*The problem*. Drop the images; return everything else in the listing below exactly.
BEGIN Information provided
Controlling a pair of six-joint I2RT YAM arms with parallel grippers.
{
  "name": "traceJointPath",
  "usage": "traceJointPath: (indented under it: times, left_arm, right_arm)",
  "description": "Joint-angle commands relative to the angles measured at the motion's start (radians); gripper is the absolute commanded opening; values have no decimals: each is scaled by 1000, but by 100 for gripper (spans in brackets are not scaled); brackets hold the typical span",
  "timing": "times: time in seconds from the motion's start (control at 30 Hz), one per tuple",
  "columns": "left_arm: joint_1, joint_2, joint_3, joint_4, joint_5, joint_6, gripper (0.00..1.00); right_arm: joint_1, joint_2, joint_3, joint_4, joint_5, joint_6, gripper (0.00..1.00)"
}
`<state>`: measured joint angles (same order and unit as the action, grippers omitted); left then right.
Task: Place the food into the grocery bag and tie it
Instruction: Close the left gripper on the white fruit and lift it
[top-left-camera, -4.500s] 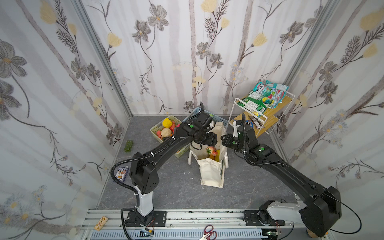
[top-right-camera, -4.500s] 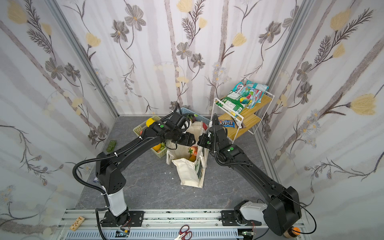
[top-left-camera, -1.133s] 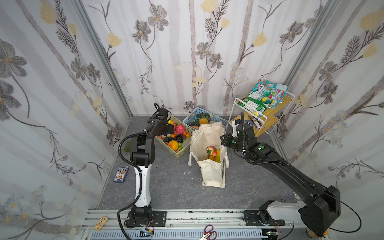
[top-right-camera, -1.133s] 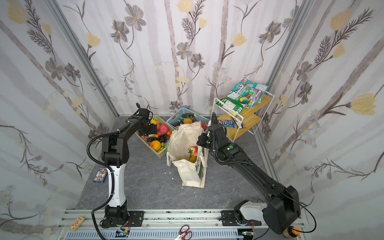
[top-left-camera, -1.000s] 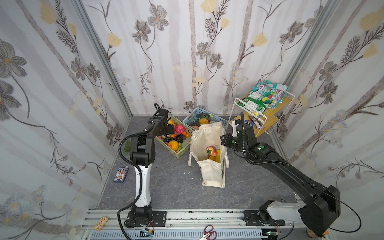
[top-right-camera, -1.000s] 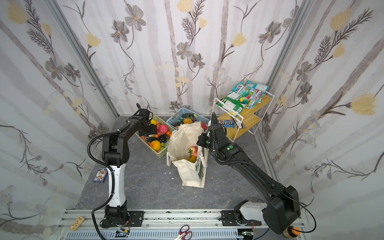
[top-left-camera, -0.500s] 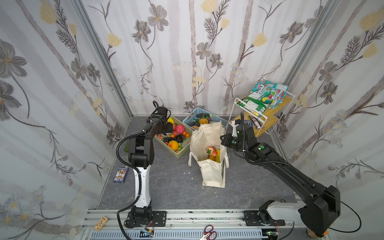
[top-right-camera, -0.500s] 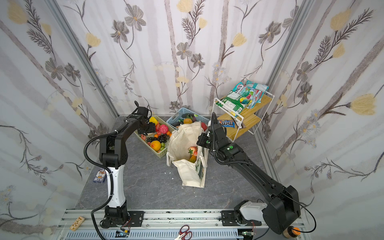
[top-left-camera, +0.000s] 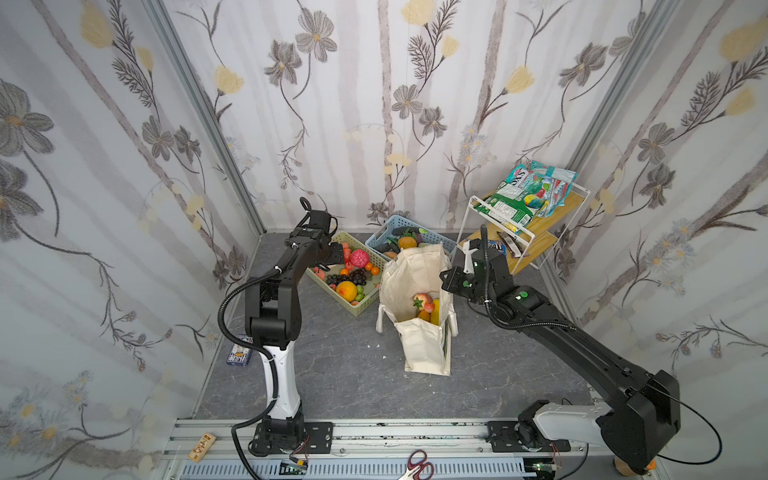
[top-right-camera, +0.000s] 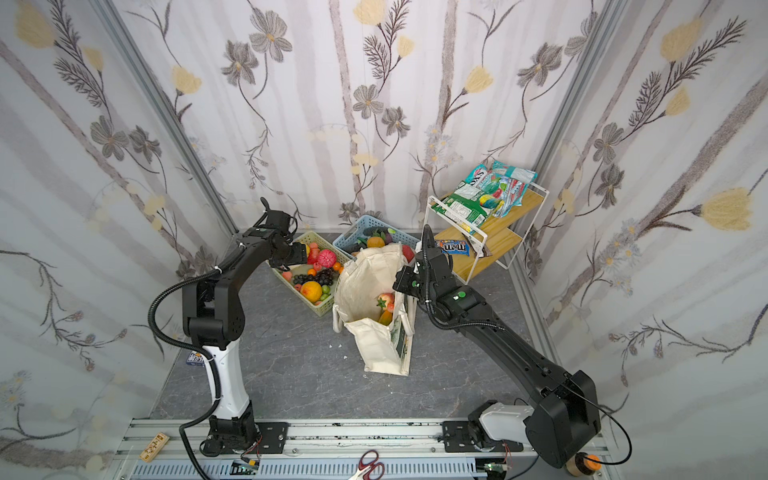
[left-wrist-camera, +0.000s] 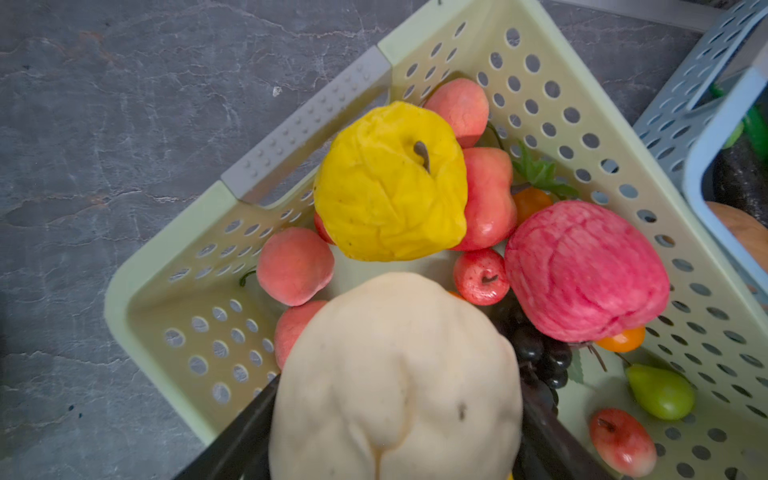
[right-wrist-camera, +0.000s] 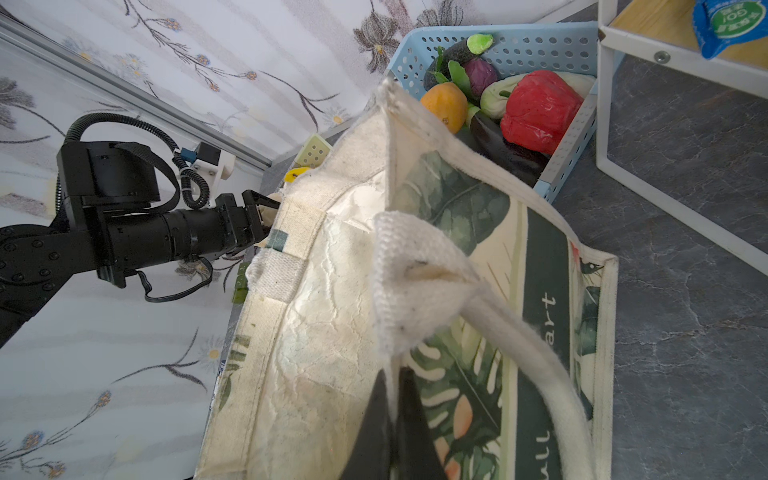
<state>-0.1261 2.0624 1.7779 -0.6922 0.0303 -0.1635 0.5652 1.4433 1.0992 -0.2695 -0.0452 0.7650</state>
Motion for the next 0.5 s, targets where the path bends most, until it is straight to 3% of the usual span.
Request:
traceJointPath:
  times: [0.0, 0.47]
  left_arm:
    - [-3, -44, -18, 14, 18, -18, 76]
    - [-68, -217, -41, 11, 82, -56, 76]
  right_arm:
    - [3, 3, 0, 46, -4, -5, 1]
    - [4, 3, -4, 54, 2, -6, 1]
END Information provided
*Written response*.
Controlling a pair of six-joint I2RT YAM arms with parallel grippers.
{
  "name": "traceJointPath",
  "usage": "traceJointPath: (indented under it: times, left_arm, right_arm)",
  "description": "Joint-angle commands relative to the angles measured at the motion's start (radians); gripper is the absolute commanded opening; values have no decimals: each is scaled by 1000, but by 100 for gripper (spans in brackets are not scaled); brackets hold the typical span",
  "timing": "times: time in seconds from the motion's start (control at 30 Hz), one per tuple",
  "columns": "left_arm: joint_1, joint_2, joint_3, joint_4, joint_5, joint_6, gripper (0.00..1.00); right_arm: joint_1, joint_2, joint_3, joint_4, joint_5, joint_6, gripper (0.00..1.00)"
}
`<state>`: measured joint angles (same order and unit as the action, grippers omitted); left then right.
Task: Place the food into the grocery bag and tie it
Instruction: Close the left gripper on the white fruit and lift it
[top-left-camera, -4.500s] 
[top-right-camera, -4.500s] 
[top-left-camera, -1.133s] 
[top-right-camera, -1.133s] 
[top-left-camera, -1.000s] 
[top-right-camera, -1.000s] 
[top-left-camera, -0.500s] 
[top-right-camera, -0.500s] 
[top-left-camera, +0.000s] 
[top-right-camera, +0.000s] 
[left-wrist-camera, +0.000s] 
[right-wrist-camera, +0.000s] 
<state>-0.1261 2.0624 1.7779 -0.6922 0.0303 -0.1635 0.5652 1.4433 1.0992 -0.2695 -0.0452 0.7650</state>
Motion for the next 0.5 s, targets where the path bends most, until it is straight to 3% of the usual span.
Request:
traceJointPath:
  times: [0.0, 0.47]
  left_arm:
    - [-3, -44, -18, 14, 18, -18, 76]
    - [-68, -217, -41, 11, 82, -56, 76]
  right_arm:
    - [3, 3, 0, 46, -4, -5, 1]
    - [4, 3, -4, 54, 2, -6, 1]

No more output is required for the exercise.